International equity funds have helped increase the amount of liquidity available in shipping during a period in which equity was scarce. But they also helped increase the risk of over-contracting new ships, which could delay an expected recovery of the shipping markets, Nordea's Head of Shipping, Hans Christian Kjelsrud, tells ShippingWatch.
"There is still a certain degree of overcapacity in an otherwise somewhat weak freight market, but an improved growth in the global economy over the next two or three years, along with a slower delivery rate of new ships, will lead to a gradual improvement. It's difficult to say how big the recovery will be, but we believe in a gradual recovery. The big threat to the shipping industry remains the fact that there is too much capital, and thus overcapacity in shipping," says Hans Christian Kjelsrud.
He declines to comment on whether the interest of private equity funds and other new investors in shipping, including the establishment of new fleets, has peaked:
"What I can say is that there's been a significant interest during the last 12-13 months."

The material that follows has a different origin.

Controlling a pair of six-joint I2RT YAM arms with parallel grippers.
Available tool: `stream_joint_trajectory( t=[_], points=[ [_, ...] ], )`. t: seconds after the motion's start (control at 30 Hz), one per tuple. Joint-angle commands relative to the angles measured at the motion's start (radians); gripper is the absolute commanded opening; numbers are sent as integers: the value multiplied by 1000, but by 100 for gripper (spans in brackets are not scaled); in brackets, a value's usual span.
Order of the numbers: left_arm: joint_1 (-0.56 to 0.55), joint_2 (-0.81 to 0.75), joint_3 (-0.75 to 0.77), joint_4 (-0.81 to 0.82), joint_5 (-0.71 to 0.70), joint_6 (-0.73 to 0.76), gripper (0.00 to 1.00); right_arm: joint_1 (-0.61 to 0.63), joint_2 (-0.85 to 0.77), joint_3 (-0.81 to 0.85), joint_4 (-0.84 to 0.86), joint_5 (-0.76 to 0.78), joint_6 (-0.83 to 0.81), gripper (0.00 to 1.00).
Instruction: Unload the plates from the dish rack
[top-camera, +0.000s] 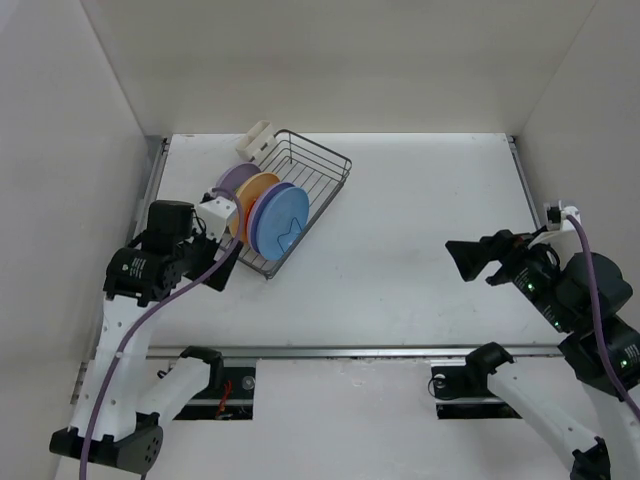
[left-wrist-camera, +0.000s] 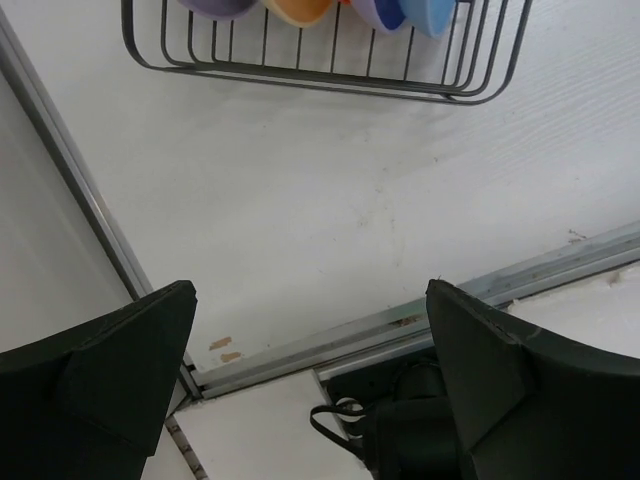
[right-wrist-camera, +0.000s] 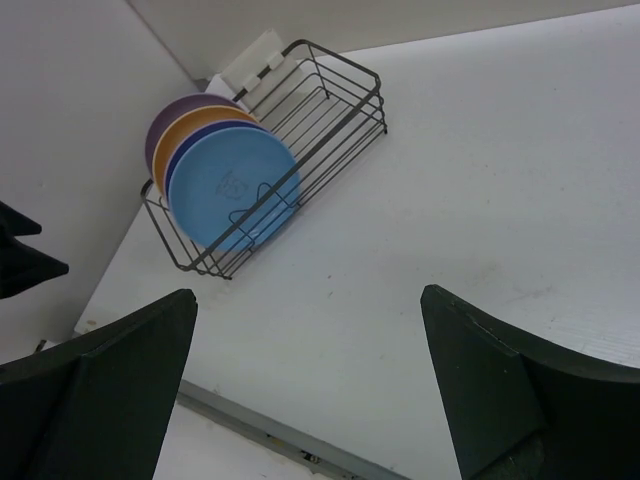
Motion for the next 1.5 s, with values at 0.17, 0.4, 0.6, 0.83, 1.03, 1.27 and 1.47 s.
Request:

In spite of Nordea's position among the world's biggest lenders to the shipping industry, the major Nordic bank has never suffered a deficit in the segment.
In the bank's operating profit in the segment Shipping, Offshore & Oil Services came to EUR 82 million in the 1st quarter, compared to EUR 33 million in the same period 2013. Nordea's combined loans, it shipping portfolio, declined by six percent during the first three months of the year, though this development does not mean that the bank has become more reticent.
"We have the resources and capacity to take on new customers, and we're in pretty good shape. I wouldn't say that we're demanding new and different requirements of shipping customers, but the financial structure today is generally a bit more conservative than it has been, based on the experience of recent years."
These months interest seems to be gathering around the current condition of several German shipping banks in relation to the fact that the European Central Bank (ECB) in 2014 will take over supervision of the biggest banks in the Eurozone, introducing increased capital requirements.
"We have virtually zero exposure to the German shipping market, and we have a very limited exposure to container ships (Germany's biggest segment). The German banks have always been big in ship financing, and this will probably impact what German banks can offer their shipping customers," says Hans Christian Kjelsrud.